High Pressure Liquid Chromatography (HPLC)

Als Chromatographie bezeichnet man eine Stofftrennung durch Verteilung zwischen einer ruhenden (stationären) Phase und einer sich bewegenden (mobilen) Phase, die nicht miteinander mischbar sind. Die Hochdruck-Flüssigkeitschromatographie ist eine besonders schnelle und leistungsfähige Chromatographiemethode und trennt innerhalb von Minuten einen umfassenden Bereich von Stoffgruppen (SCHWEDT, 1986). Dazu gehören stark polare und ionische Substanzen, Substanzen mit hoher Molmasse sowie thermisch instabile und leicht zersetzliche Substanzen (UNGER et al., 1995).

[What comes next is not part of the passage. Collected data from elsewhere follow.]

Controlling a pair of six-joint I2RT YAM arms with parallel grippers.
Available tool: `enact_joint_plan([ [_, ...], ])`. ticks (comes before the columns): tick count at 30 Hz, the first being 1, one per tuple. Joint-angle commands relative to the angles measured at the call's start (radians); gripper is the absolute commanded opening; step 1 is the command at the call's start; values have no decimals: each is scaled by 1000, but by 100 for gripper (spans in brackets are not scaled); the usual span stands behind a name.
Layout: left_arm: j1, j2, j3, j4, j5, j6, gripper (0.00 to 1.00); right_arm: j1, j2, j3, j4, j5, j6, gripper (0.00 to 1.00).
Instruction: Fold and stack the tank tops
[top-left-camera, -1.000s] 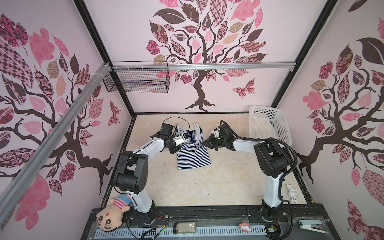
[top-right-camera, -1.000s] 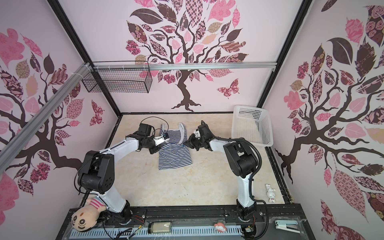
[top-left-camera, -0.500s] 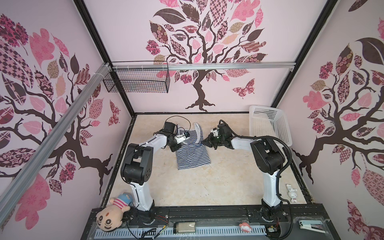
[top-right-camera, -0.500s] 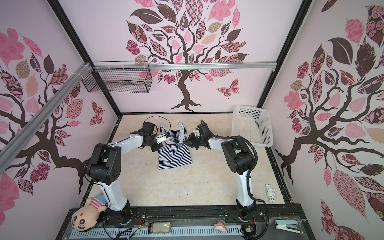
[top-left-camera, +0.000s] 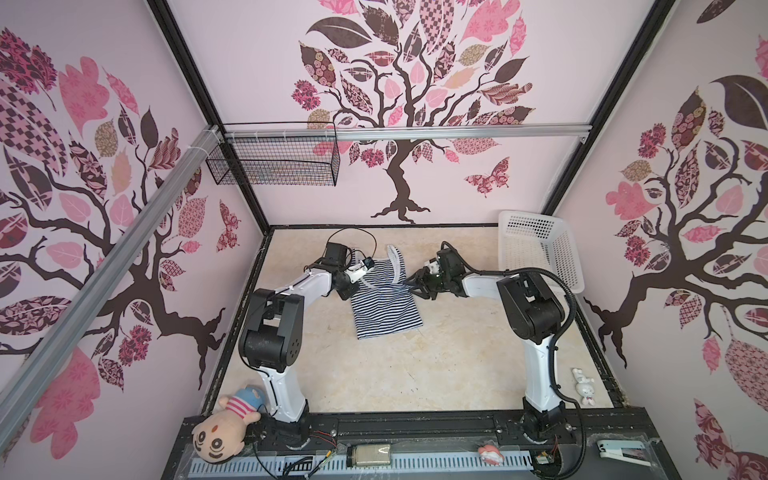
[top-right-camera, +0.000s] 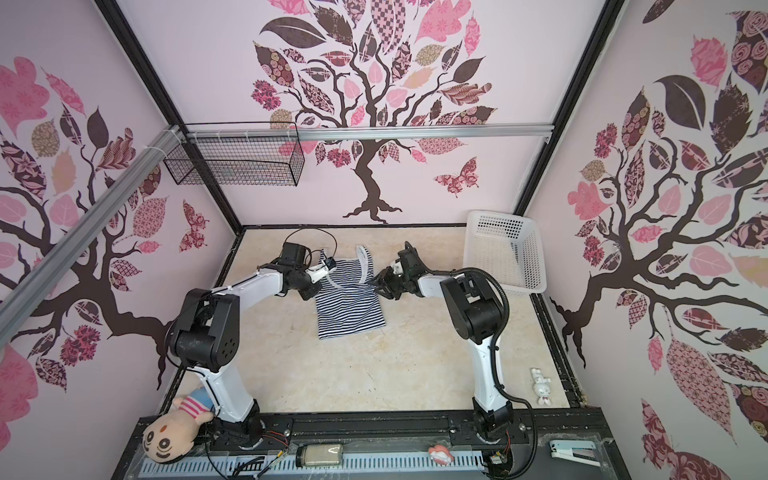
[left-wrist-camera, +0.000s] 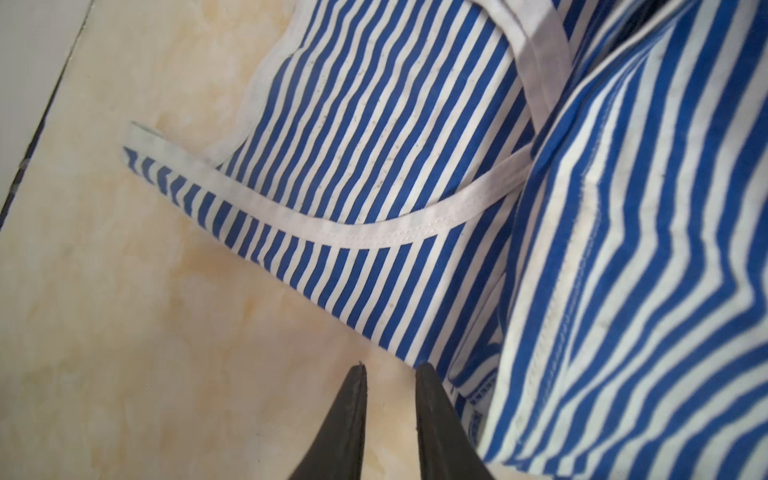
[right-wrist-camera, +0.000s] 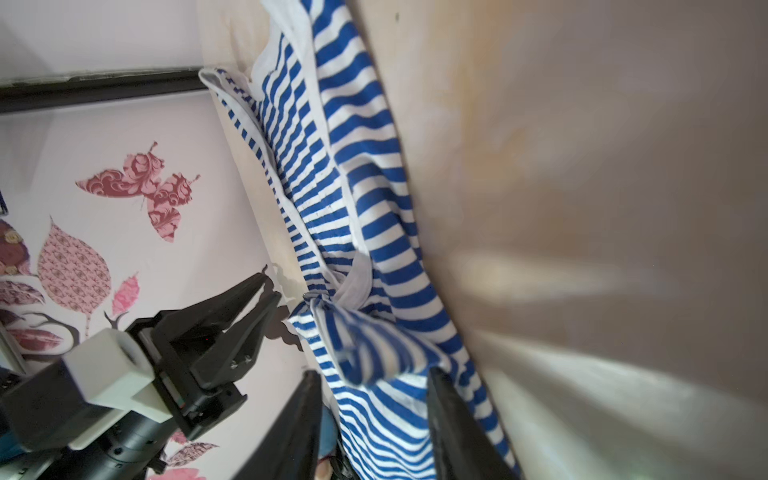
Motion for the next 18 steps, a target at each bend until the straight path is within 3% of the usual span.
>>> enact_joint_plan([
  [1, 4, -96, -38, 19, 14, -51, 27, -5, -60, 17, -70, 58, -65, 53],
  [7, 4, -134, -57, -42, 102, -58, 26, 20, -169, -21, -135, 112, -164, 47],
  [13, 5, -37, 35, -156, 167, -57, 18, 78, -136, 9, -148, 92, -242, 27],
  [18, 5, 58, 104, -204, 174, -50, 16, 123, -53, 51, -153, 85, -253, 19],
])
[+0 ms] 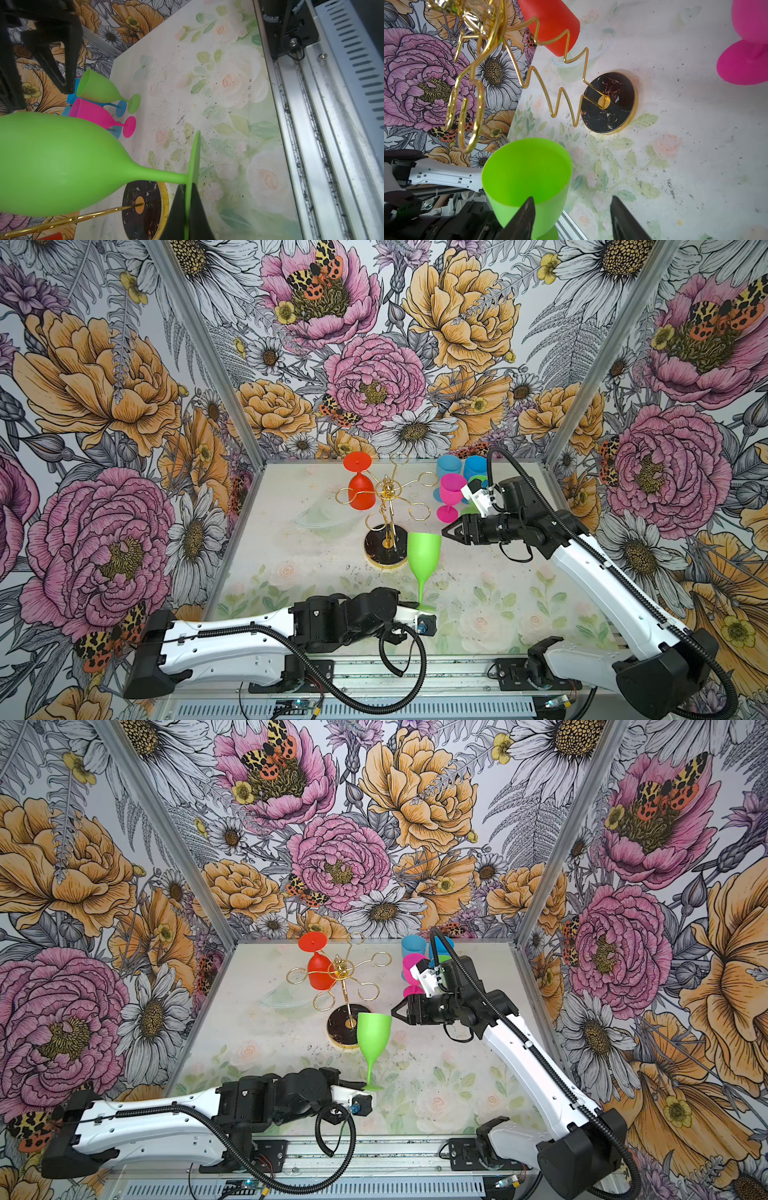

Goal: Take the wine glass off the wine glass rack

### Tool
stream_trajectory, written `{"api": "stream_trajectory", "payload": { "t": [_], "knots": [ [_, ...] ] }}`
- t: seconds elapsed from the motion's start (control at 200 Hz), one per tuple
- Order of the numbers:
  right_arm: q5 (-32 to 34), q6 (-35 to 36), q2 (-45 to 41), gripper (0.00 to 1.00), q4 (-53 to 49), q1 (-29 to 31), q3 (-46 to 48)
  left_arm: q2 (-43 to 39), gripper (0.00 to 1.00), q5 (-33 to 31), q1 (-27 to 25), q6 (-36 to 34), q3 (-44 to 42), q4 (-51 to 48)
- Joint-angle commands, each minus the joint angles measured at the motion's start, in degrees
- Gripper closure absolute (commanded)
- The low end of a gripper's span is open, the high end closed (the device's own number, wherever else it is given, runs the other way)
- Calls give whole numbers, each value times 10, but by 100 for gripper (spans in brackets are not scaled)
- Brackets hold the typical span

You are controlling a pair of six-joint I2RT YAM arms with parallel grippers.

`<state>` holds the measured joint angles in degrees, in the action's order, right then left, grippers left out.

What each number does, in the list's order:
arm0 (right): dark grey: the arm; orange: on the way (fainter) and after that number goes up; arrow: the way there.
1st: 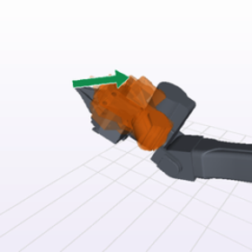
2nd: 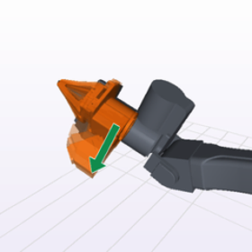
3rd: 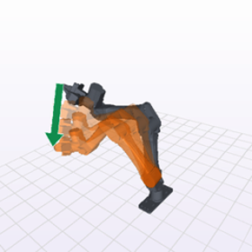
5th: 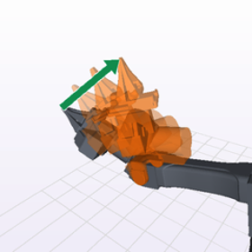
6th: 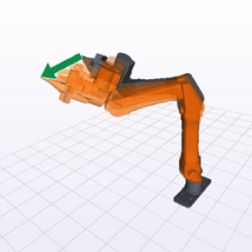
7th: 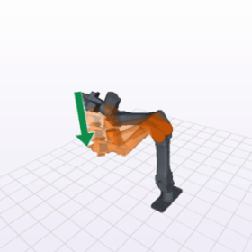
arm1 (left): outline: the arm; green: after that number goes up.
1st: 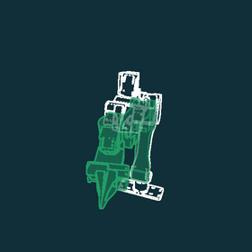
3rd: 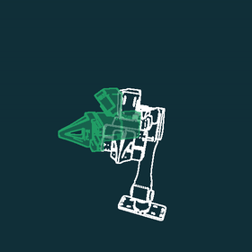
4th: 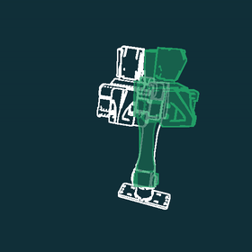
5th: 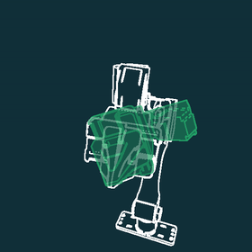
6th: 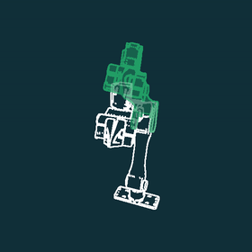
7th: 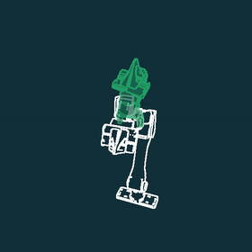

Es gibt verschiede Arten nach der die Flüssigkeitschromatographie arbeitet. Nach dem Prinzip der Adsorptionschromatographie funktioniert die klassische Säulen-

oder Dünnschichtchromatographie. Als stationäre Phase dient hier ein relativ polares Material mit hoher spezifischer Oberfläche, meist Kieselgel oder ähnliches. Die mobile Phase ist relativ apolar, z.B. Pentan. Die Trennung erfolgt durch unterschiedliche Adsorbtion der verschiedenen Molekülsorten im Gemisch an der stationären Phase. Polare Stoffe werden hierbei später eluiert als apolare. Bei der Umkehrphasenchromatographie ist das Prinzip genau ungekehrt. Die stationäre Phase ist sehr apolar und die mobile Phase ist polar, wie z.B. Wasser. Ein polares Lösungsmittel eluiert hier langsamer. Bei der Chromatographie an chemisch gebundene Phasen ist die stationäre Phase kovalent an das Trägermaterial gebunden. Durch die geeignete Wahl der Reaktionspartner lässt sich eine Vielzahl von stationären Phasen herstellen. Die oben genannte Umkehrphasenchromatographie ist der wichtigste Spezialfall der Chromatographie an chemisch gebundene Phasen.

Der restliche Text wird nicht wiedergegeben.